- Born: Janelle Kao
- Genre: Electronic Dance Music
- Occupation: DJ;
- Years active: 2016–present
- Website: freyafoxtv.com

= Freya Fox =

Janelle Kao, known professionally as Freya Fox, is an American DJ.

== Gaming career ==
Kao grew up playing Call of Duty and specialized in fighting games. In 2018, as Freya Fox, Kao signed a content deal for her gaming content with Facebook Gaming and won the inaugural Facebook Gaming Fighting Game Championship that year at Pax West. In 2019, the deal lapsed and she shifted her focus to TikTok content.

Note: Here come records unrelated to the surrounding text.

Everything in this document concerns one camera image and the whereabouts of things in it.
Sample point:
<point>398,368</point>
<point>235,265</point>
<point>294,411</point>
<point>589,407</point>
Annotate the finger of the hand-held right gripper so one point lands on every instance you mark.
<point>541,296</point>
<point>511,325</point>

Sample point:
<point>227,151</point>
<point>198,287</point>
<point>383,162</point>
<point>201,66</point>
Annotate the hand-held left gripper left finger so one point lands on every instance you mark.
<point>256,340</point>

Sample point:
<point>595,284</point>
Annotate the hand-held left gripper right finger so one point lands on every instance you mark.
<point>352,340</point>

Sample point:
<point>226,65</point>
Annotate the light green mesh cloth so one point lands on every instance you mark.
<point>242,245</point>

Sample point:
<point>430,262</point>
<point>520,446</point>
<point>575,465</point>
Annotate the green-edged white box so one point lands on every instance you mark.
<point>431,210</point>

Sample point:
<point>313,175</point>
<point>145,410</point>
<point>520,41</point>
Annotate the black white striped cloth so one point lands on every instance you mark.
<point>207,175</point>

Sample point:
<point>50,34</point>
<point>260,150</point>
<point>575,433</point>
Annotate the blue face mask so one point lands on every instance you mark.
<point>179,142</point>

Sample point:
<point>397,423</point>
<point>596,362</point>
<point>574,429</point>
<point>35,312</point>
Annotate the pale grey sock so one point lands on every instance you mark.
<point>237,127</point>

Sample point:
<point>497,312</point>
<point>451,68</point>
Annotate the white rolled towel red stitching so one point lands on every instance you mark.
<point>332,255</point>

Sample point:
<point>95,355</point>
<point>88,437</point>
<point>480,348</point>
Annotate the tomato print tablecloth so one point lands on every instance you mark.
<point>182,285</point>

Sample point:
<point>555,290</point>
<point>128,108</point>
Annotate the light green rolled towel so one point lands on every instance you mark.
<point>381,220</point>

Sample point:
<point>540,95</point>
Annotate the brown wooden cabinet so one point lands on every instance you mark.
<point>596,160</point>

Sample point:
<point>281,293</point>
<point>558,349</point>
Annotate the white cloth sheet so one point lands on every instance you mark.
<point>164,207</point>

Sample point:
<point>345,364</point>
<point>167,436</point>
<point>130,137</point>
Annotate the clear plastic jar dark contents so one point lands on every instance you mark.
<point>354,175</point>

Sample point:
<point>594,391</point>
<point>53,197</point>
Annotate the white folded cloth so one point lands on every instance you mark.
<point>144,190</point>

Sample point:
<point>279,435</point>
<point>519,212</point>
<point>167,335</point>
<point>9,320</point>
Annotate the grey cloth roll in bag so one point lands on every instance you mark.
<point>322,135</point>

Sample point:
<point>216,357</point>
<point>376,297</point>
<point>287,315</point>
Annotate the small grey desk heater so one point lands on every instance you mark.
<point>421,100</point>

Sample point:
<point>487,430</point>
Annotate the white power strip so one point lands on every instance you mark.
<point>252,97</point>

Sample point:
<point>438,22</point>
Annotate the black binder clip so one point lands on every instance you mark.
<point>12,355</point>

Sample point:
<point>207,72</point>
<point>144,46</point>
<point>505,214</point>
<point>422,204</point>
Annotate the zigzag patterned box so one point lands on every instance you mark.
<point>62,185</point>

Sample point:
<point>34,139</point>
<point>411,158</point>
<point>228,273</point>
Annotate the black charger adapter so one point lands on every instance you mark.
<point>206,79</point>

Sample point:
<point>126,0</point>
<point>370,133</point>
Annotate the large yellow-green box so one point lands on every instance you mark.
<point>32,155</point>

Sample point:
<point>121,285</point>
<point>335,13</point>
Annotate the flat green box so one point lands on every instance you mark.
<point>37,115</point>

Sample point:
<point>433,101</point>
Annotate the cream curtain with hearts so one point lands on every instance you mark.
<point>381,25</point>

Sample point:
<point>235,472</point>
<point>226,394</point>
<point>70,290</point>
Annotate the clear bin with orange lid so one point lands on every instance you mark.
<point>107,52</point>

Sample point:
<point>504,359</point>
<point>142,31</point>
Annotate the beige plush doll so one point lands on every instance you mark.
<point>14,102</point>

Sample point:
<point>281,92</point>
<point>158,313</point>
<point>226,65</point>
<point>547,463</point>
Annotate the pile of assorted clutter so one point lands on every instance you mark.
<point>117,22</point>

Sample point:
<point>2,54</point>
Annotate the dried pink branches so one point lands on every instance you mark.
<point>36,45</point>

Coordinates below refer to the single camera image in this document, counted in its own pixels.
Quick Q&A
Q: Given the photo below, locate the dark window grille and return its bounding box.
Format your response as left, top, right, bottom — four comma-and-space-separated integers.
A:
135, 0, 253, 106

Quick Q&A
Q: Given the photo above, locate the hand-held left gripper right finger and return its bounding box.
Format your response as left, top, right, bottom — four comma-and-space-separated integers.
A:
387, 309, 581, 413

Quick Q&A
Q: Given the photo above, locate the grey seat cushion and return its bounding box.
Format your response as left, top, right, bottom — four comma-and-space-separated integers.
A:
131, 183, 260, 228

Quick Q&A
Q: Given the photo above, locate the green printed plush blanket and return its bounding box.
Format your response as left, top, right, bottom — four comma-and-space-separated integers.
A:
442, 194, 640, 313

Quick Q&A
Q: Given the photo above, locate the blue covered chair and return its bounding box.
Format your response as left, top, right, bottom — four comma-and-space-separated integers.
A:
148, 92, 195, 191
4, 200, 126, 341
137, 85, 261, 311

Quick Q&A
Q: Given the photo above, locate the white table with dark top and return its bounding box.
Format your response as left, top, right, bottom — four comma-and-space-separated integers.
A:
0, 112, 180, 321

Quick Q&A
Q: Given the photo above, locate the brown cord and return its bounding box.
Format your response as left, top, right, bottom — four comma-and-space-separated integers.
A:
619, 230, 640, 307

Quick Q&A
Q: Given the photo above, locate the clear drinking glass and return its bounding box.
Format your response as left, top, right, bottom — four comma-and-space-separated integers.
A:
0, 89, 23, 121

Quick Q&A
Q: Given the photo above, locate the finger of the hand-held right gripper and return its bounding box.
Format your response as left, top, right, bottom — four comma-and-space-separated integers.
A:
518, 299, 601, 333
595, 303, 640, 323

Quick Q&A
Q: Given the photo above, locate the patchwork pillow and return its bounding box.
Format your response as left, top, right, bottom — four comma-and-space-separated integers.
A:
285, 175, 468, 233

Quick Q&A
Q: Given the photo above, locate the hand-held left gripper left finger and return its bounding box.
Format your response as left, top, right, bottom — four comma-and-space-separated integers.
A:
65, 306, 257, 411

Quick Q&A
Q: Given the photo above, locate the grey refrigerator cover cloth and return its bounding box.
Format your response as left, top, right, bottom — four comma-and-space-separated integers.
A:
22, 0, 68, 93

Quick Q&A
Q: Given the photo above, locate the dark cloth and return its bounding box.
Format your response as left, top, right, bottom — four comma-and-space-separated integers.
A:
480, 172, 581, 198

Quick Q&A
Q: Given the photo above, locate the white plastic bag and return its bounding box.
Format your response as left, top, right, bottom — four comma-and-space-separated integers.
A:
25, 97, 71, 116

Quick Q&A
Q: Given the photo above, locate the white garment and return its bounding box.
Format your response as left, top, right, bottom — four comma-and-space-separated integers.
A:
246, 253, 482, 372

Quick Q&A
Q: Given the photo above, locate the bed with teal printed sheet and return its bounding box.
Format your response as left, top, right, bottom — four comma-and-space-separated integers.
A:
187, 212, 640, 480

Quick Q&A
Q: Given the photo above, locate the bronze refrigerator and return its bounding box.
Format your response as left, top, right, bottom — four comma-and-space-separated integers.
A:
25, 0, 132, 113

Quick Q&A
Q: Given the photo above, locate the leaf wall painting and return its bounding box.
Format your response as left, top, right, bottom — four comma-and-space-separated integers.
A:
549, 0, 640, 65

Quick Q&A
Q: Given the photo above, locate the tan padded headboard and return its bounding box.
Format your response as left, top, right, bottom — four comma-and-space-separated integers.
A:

In 2022, Kao was signed to TikTok Live US as a gamer. She subsequently appeared in various TikTok Live US takeovers where Fox would take over the official @Tiktoklive US account and stream.

== Music career ==
In September 2022, Kao appeared opposite comedians Atsuko Okatsuka and Joel Kim Booster at the Life Is Beautiful festival in Las Vegas, Nevada,

In December 2022, Kao performed at the inaugural LA3C music and arts festival where she premiered her song "I'm Too Free".

== Personal life ==
Kao is a lesbian.From 2016 to 2018, she lived in Taiwan. In 2020, she moved to Las Vegas.